• Problem description: This exercise asks for a copy of each line in the records below with the word "frame" in it.

[Records contained in a dataset]
=== Begin Enclosure ===

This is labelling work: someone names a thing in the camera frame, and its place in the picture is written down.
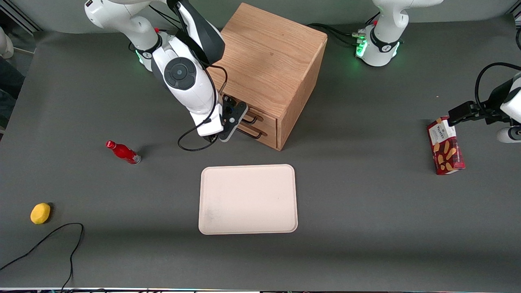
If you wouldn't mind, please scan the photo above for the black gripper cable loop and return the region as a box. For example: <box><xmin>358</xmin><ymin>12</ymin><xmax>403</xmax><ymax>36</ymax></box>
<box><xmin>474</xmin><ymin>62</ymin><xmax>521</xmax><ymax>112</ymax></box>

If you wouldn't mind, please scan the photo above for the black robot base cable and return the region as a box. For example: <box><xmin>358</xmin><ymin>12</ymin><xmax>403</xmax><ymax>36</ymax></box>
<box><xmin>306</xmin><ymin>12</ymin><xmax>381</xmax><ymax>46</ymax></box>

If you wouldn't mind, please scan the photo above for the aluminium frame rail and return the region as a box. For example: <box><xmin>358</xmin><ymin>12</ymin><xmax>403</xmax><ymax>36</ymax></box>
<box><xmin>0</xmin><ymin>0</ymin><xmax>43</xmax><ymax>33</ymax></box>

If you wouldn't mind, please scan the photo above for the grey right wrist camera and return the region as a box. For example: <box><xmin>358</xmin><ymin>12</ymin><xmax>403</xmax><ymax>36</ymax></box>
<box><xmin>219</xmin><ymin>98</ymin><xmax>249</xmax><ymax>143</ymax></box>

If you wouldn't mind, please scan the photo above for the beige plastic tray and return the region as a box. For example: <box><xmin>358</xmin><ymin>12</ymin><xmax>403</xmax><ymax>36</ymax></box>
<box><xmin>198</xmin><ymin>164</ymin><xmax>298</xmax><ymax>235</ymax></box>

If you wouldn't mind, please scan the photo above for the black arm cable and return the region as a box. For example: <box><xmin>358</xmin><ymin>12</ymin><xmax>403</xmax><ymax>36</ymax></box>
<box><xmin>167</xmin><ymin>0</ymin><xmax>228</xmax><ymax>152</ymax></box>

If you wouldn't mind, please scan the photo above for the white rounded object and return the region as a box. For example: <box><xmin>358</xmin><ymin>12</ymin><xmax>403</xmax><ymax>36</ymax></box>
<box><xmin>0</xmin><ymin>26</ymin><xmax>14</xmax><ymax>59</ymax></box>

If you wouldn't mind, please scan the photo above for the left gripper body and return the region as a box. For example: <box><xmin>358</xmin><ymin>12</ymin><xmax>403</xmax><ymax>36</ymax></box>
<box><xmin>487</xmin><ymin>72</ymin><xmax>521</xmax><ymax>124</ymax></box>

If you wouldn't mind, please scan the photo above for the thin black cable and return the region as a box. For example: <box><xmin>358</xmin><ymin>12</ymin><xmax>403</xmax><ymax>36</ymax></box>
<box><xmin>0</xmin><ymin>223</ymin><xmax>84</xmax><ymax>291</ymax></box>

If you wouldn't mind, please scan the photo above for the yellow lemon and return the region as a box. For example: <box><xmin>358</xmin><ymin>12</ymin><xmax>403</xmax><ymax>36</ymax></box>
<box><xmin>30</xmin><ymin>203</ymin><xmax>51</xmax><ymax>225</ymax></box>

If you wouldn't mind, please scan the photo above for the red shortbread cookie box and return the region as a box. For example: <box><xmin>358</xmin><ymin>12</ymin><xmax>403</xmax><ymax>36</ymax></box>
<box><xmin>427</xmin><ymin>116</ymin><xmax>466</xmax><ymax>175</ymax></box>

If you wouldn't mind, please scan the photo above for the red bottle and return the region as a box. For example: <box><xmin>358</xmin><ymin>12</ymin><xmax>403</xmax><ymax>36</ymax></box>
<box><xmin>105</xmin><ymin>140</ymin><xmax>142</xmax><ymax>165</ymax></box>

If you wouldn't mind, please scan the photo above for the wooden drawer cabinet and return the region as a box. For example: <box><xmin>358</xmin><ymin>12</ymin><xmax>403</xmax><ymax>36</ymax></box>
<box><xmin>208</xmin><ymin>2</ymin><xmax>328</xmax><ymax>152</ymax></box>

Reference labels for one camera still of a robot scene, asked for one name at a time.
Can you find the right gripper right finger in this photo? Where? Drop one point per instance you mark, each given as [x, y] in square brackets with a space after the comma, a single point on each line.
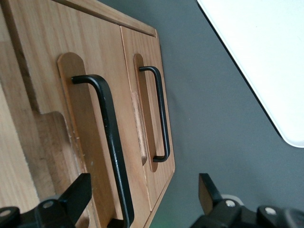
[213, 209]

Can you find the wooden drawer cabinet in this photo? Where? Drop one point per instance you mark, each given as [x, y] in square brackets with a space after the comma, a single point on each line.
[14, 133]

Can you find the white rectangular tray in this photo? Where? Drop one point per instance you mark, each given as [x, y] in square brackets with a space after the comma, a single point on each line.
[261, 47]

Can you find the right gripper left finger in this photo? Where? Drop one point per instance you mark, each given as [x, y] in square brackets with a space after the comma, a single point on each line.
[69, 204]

=== End Enclosure ===

• Answer to this task:
This is labelling work: someone names a thing in the camera frame, and its place in the picture is written down.
If you wouldn't mind, please scan the photo above for the aluminium frame rail and return the region as a box. For example: <box><xmin>358</xmin><ymin>12</ymin><xmax>403</xmax><ymax>36</ymax></box>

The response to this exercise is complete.